## Aim of the exercise:
Your answer should be every line below that includes the word "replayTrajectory".
(Dataset section Opens)
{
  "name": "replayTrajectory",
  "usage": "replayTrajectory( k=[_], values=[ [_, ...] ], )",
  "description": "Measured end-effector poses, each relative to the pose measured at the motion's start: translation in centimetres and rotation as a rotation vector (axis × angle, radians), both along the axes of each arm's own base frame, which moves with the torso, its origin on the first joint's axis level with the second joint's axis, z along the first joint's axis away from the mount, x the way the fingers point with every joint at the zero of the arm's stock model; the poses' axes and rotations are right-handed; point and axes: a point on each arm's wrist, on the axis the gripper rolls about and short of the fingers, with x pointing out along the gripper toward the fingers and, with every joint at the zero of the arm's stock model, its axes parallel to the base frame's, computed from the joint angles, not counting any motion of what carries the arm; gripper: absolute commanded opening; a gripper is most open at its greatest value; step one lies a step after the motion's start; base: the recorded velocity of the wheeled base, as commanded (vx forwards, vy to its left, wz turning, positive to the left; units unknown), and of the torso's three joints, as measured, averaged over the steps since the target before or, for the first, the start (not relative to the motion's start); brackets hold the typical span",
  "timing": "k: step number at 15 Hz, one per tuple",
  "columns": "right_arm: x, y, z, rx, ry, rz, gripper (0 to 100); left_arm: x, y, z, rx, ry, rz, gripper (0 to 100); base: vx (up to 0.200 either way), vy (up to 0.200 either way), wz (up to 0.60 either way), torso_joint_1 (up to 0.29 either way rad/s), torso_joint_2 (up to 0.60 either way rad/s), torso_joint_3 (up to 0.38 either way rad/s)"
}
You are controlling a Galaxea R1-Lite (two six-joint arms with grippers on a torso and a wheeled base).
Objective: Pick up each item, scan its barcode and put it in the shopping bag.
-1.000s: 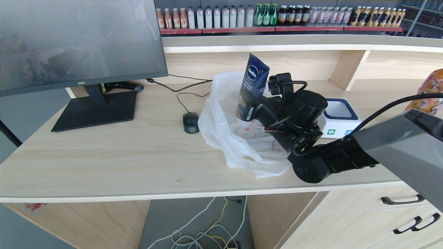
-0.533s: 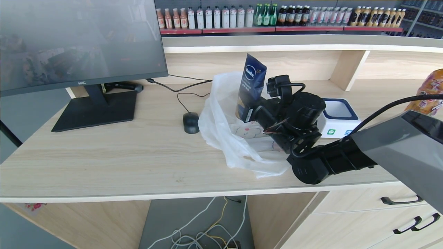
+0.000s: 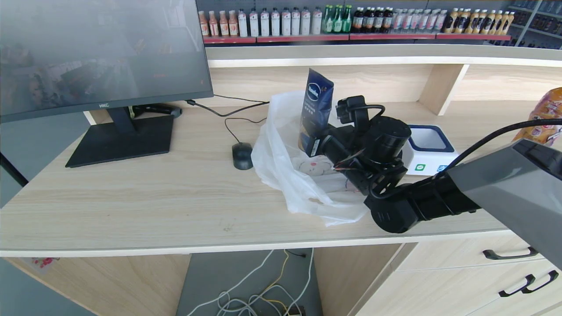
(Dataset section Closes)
## Solution:
  "name": "replayTrajectory",
  "usage": "replayTrajectory( k=[_], values=[ [_, ...] ], )",

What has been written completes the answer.